No country for dissent: Nayantara Sahgal returns Sahitya Akademi Award
These are tough times for free speech in India - and a handful of cultural icons are calling out a country they believe is in crisis.
Late yesterday, one of India's oldest - and arguably finest - writers in English, Nayantara Sahgal, returned her Sahitya Akademi Award "in memory of the Indians who have been murdered, in support of all Indians who uphold the right to dissent, and of all dissenters who now live in fear and uncertainty."
"It is time to speak up against this horror. Nothing has ever bypassed this. We need to speak up against this fascism," she said on the phone to Catch earlier today, adding that her heart is bleeding for Mohd Akhlaq, the Dadri lynchmob victim.
Sahgal announced her decision to return the honour - awarded to her in 1986 for her novel Rich Like Us - in an open letter titled The Unmaking of India to protest the government's failure to safeguard cultural diversity. She also called out the prime minister for his silence about "this reign of terror. We must assume he dare not alienate evil-doers who support his ideology. It is a matter of sorrow that the Sahitya Akademi remains silent."
The writer's distress
Sahgal is among an increasing tribe of litterateurs who are refusing to accept the status quo.
Last month, Hindi writer Uday Prakash decided to return his Sahitya Akademi award to protest the murder of Kannada scholar and rationalist MM Kalburgi, also an Akademi awardee.
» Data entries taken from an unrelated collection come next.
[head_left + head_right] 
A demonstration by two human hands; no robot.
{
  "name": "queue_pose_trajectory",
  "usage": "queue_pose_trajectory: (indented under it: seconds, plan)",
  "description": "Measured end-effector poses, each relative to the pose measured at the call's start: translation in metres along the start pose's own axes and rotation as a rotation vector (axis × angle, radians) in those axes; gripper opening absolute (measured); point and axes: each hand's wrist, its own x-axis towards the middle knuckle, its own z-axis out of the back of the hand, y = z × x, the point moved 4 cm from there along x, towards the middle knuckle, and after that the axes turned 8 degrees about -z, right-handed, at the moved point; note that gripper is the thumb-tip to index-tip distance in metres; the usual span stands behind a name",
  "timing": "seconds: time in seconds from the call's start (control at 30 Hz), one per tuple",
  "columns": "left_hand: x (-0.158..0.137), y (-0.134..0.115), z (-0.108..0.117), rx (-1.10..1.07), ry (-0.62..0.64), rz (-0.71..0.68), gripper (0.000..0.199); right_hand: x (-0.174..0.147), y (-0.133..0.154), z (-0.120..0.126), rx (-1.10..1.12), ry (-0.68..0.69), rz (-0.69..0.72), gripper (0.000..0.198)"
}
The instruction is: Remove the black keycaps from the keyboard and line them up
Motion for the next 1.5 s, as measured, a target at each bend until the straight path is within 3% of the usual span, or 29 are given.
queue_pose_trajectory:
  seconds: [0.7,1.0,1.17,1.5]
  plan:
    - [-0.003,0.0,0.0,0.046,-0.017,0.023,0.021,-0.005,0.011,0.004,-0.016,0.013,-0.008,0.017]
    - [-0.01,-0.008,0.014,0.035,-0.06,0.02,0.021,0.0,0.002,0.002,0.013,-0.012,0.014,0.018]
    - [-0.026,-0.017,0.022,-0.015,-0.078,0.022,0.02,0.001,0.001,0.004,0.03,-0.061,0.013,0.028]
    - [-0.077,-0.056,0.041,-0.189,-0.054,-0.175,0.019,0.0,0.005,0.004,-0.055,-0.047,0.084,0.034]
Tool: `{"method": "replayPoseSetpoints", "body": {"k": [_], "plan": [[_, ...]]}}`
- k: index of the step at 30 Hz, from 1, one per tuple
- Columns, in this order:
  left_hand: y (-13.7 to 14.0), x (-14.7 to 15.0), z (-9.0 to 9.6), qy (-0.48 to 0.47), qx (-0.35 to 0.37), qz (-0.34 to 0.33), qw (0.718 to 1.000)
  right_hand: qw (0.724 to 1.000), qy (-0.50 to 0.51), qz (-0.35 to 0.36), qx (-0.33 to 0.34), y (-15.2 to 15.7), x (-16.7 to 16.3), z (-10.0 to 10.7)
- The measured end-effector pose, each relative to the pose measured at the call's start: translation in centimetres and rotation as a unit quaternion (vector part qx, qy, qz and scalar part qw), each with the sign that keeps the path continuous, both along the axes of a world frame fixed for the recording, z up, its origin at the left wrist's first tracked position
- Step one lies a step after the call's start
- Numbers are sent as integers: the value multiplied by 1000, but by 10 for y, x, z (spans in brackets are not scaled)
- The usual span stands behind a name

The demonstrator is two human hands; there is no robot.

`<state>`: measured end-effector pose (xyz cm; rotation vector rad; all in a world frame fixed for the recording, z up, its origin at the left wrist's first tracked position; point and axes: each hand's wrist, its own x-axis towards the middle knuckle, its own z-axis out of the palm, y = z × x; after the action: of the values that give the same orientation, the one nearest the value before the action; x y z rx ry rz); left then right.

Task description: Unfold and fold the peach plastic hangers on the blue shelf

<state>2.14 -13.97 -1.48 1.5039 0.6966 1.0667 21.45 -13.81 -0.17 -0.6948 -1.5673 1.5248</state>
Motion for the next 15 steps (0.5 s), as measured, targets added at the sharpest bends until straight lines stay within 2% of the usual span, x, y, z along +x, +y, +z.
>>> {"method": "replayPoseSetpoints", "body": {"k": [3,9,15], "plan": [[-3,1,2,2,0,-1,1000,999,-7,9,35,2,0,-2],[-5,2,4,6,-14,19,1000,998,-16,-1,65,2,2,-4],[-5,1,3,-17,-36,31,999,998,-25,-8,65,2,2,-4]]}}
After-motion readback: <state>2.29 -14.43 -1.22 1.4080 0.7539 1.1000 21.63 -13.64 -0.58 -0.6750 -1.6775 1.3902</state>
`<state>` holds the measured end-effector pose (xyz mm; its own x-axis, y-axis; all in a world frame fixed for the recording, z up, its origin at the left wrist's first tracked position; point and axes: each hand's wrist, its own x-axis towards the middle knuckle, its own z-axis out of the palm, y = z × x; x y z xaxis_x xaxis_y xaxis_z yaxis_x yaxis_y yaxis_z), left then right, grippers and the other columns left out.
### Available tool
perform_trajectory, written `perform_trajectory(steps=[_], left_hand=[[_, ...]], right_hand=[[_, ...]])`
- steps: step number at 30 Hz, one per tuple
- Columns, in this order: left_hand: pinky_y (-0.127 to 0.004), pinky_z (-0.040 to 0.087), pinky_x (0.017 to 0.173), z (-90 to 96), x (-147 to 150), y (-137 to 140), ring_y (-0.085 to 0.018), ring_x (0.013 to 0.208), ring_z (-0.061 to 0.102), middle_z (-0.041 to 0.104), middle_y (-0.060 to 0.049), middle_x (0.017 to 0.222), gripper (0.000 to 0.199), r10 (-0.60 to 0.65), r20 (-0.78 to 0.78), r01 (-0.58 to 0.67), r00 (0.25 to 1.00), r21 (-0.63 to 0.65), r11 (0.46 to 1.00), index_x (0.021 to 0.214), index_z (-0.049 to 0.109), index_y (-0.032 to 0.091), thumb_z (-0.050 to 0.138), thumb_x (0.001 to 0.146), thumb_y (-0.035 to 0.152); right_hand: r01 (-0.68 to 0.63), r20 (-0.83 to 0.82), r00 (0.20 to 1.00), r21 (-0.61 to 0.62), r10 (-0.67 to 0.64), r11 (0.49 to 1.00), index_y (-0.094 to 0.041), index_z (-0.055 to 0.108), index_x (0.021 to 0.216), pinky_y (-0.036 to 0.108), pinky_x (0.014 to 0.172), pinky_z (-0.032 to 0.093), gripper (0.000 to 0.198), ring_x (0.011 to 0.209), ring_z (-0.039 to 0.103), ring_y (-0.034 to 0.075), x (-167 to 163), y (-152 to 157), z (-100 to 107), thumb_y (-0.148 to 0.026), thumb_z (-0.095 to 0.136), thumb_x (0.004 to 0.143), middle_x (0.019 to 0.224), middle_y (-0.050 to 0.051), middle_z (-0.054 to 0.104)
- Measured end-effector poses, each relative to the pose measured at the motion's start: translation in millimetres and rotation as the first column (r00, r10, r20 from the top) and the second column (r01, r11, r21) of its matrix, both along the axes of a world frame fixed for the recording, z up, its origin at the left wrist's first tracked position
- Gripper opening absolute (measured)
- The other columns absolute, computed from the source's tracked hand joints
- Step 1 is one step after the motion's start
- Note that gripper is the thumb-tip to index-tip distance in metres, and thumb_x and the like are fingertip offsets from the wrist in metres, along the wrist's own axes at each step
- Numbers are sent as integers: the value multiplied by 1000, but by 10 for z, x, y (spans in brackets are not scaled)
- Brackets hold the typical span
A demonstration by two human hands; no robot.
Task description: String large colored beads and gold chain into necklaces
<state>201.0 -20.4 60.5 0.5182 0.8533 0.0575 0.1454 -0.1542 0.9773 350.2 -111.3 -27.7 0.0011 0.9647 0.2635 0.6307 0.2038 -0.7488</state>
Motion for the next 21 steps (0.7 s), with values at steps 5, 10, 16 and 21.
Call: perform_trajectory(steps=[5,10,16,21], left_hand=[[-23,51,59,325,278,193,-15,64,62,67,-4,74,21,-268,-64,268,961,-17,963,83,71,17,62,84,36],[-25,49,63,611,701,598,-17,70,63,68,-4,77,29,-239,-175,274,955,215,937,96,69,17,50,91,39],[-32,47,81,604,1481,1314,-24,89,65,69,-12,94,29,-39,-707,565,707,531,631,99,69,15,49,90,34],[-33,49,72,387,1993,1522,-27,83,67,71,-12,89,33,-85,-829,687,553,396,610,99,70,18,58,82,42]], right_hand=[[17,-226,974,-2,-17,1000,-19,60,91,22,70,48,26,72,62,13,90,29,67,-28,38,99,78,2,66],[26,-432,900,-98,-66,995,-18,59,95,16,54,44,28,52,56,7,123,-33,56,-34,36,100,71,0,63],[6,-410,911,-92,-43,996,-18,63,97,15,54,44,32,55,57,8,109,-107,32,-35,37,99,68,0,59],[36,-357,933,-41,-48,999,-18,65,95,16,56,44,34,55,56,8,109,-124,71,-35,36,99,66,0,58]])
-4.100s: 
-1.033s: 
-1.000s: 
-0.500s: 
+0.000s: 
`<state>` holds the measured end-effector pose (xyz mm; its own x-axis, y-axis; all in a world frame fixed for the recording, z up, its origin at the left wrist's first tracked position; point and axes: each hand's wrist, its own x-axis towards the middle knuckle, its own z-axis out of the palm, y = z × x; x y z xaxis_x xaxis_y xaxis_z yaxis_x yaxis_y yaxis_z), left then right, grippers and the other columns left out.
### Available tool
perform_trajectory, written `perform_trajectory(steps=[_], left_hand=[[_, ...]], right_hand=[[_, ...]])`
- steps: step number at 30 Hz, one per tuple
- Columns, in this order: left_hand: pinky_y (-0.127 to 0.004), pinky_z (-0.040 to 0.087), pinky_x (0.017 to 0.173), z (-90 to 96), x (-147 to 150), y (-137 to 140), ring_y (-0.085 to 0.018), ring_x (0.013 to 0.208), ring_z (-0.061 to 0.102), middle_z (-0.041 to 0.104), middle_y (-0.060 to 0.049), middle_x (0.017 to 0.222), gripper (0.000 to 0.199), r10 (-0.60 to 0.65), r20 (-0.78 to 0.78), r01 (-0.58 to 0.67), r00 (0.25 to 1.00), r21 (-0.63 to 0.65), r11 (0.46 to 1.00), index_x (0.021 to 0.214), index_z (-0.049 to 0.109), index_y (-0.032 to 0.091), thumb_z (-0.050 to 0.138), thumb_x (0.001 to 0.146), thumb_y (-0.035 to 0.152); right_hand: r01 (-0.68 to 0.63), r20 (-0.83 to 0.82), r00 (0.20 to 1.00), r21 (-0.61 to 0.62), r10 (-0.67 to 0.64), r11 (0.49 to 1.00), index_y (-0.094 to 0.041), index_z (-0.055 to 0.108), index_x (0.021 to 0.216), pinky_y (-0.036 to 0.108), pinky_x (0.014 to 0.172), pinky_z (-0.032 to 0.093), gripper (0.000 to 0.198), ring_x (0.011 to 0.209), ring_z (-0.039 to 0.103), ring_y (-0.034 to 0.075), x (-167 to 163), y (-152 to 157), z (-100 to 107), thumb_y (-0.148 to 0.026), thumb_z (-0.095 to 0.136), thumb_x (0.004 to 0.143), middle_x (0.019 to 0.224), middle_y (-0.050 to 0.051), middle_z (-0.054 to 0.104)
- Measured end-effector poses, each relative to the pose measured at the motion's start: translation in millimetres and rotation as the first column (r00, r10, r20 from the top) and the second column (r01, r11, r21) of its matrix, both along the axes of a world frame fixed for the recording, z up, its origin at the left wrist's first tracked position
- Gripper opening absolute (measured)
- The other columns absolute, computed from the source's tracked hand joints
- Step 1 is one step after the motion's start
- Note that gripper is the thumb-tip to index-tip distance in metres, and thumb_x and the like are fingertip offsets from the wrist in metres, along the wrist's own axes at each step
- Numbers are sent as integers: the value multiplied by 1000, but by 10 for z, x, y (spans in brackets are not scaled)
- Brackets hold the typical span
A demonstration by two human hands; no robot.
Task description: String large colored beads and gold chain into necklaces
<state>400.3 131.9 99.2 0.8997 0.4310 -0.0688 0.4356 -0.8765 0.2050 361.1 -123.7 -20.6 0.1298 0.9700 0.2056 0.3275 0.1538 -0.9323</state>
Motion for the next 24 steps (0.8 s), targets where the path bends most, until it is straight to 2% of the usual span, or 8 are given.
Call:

This week, six Kannada writers also returned their awards to highlight the slow pace of investigation in the case.
Earlier this year, author Perumal Murugan in a Facebook post announced his 'death' as a writer over free speech: "Author Perumal Murugan is dead. He is no God. Hence, he will not resurrect. Hereafter, only P Murugan, a teacher, will live."
Decades earlier, the maverick Khushwant Singh had returned his Padma Bhushan in 1984 to protest against Operation Blue Star.
Sahgal, Singh and Prakash are part of a long global tradition of writers who have used their public voice - and honours - to challenge authoritarian regimes, or to register their protest at disturbing political and cultural events.
Around the world in protest
In 1964, legendary French philosopher and novelist Jean-Paul Sartre refused to accept the Nobel Prize for Literature saying, "This attitude is based on my conception of the writer's enterprise. A writer who adopts political, social, or literary positions must act only with the means that are his own - that is, the written word. All the honours he may receive expose his readers to a pressure I do not consider desirable. If I sign myself Jean-Paul Sartre it is not the same thing as if I sign myself Jean-Paul Sartre, Nobel Prizewinner."
Others, including icons like Roald Dahl, Graham Greene and C S Lewis have all declined honours for one reason or another.
In some cases, the dissent was focused at one target: children's author Allan Ahlberg, known for Each Peach Pear Plum, refused to accept a literary award sponsored by Amazon, describing the firm's practices as 'immoral'.
Director Alfred Hitchcock turned down a CBE in 1962, though he did go on to accept a knighthood from the Queen four months before his death in 1980.
Last year, Romanian-born American historian and political scientist Randolph Braham - a holocaust survivor - returned a high state award to Hungary; he was protesting what he believes are government efforts to rewrite history and exonerate the country from its role in the Holocaust.
While many who return their honours or refuse to accept them have chosen to not go public with their reasons, the legendary John Lennon, a sharply political voice, had no such compunction.
Returning his MBE in 1969, he sent a note to the Queen saying: "Your Majesty, I am returning this in protest against Britain's involvement in the Nigeria-Biafra thing, against our support of America in Vietnam and against Cold Turkey slipping down the charts".